Diners are increasingly demanding transparency around where their food comes from and how it’s produced. This has made menu callouts and certification badges that indicate value-add qualities increasingly valuable and effective tools to assure and inform diners across all segments.
However, it is important to ensure that these symbols have substance behind them to prevent them becoming hollow marketing tools. This fact has not been lost on Chicken Farmers of Canada (CFC), which has worked to ensure that its Raised by a Canadian Farmer Animal Care Program (ACP) has real weight behind it.
“The fact is, the Canadian story of animal agriculture is very different than it is in other countries,” says Christine Power, Director of Animal Care & Sustainability, CFC. “Our story provides [Canadians with] peace of mind about the quality of the chicken they are using and selling, along with how it was raised, and the standards being followed on chicken farms from coast to coast. Having a national, mandatory, audited program that all farmers must follow is that assurance.”

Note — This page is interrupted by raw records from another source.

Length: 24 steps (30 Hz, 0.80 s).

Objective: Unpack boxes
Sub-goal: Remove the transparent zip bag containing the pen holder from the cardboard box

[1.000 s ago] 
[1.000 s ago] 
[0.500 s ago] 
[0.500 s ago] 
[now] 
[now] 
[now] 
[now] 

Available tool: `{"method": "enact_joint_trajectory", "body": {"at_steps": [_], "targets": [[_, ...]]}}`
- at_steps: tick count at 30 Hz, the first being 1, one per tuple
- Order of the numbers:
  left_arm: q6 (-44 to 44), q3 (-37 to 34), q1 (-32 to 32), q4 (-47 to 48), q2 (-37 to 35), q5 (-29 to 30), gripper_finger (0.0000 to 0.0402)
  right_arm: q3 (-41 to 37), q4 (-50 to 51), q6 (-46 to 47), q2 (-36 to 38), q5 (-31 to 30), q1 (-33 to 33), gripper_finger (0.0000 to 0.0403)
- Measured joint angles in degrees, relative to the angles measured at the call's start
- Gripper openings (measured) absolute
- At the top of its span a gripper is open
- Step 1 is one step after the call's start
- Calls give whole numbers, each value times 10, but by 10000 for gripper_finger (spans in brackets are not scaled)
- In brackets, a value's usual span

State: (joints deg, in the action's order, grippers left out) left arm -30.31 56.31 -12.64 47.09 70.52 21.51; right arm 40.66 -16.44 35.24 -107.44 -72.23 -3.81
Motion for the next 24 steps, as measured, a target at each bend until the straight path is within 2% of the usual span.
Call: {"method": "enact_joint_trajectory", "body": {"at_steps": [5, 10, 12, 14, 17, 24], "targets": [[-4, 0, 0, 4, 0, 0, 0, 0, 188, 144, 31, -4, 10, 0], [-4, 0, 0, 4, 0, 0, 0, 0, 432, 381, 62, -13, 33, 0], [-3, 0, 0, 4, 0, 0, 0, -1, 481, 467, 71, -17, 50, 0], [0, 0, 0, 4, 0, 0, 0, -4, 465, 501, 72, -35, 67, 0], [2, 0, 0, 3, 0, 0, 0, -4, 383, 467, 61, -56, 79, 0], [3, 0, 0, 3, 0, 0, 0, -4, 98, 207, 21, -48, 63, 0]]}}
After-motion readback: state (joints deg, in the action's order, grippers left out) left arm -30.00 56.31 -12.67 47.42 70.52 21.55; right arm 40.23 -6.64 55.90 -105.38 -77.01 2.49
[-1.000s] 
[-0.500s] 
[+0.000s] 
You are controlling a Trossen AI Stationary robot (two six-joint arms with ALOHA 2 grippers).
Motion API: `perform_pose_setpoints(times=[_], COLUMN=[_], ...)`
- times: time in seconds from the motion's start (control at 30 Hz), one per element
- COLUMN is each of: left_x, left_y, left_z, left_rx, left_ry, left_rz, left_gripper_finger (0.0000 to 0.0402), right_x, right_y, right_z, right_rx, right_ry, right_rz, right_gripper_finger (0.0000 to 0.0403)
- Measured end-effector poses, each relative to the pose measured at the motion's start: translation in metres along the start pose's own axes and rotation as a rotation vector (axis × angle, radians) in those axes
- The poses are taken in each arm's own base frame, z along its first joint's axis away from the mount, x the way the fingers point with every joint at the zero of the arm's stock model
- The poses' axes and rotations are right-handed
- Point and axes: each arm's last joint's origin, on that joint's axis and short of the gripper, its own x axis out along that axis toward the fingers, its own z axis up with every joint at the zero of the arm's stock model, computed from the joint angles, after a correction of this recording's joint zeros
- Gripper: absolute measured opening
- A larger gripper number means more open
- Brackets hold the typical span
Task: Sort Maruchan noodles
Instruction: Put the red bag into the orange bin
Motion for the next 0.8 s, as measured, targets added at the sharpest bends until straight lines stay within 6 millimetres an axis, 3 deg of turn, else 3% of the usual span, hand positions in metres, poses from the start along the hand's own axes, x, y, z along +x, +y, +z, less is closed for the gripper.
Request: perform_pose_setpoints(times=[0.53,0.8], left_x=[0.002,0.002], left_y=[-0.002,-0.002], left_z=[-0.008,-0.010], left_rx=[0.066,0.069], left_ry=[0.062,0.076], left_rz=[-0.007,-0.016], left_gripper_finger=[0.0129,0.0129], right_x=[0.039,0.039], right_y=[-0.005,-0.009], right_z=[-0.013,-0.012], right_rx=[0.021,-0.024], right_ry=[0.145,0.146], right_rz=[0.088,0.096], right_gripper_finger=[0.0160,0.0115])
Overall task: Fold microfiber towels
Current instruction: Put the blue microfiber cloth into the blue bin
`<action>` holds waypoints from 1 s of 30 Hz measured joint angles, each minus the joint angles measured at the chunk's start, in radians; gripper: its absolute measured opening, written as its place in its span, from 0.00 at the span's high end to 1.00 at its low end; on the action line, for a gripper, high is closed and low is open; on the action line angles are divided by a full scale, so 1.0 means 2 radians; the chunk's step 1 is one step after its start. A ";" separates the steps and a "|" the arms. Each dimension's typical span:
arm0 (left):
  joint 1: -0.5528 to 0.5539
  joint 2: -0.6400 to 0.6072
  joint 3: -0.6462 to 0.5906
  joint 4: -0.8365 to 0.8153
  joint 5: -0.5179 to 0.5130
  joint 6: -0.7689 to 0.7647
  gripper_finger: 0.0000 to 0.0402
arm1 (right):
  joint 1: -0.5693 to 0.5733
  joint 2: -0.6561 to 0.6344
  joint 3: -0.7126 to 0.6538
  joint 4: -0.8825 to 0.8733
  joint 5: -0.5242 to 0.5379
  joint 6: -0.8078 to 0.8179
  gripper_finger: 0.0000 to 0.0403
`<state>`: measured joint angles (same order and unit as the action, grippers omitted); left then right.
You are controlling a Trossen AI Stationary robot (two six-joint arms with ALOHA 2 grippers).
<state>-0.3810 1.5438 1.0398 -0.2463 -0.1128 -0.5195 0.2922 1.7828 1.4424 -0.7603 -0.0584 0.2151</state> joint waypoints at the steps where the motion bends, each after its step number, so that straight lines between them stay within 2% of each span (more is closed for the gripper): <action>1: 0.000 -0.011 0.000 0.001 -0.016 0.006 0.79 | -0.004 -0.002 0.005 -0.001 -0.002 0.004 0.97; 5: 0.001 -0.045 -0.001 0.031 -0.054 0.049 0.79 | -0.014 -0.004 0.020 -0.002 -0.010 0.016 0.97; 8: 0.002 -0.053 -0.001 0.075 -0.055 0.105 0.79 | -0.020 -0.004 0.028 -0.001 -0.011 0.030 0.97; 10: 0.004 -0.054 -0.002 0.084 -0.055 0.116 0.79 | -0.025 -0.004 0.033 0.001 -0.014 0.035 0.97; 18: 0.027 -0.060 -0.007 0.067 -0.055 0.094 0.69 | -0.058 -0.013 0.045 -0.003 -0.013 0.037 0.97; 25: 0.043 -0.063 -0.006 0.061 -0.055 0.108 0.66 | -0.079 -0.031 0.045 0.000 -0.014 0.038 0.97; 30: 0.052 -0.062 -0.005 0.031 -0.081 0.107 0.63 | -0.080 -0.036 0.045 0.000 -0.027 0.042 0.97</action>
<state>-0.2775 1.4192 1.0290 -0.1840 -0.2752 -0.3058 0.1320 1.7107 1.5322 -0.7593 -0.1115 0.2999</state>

Much more than a symbol to indicate Canadian-produced products, the Raised by a Canadian Farmer seal represents adherence to the CFC Animal Care Program (ACP), which enforces the Code of Practice for the Care and Handling of Chickens, Turkeys and Breeders from Hatchery to Processing Plant on a national scale. This code was developed by the National Farm Animal Care Council (NFACC) using input from researchers, veterinarians, national animal-welfare organizations and farmers, as well as public consultation, and emphasizes proper animal care throughout each step of the production cycle.
“Farmers implement the practices in our Animal Care Program with every flock of birds they raise,” Power shares. “They keep records to verify they are indeed following all aspects of the program and are audited regularly to ensure that the right practices are in place.”
And, to ensure the integrity of the program, third-party audits are performed by NSF International — an internationally recognized third-party certification body. “Saying what we do and how we do it is important, but being able to verify that our practices and standards are then audited is a point of reassurance to our industry partners and consumers,” explains Power.
“And, that’s important in a time where consumers are asking for more accountability and transparency into where their food comes from.”
Not only are these standards enforced, but they are designed to continuously evolve, keeping pace with scientific developments in fields such as animal welfare, animal husbandry and disease prevention. This approach helps drive innovation and improvement while also allowing the program to function as a way to provide continuing education about best practices to farmers.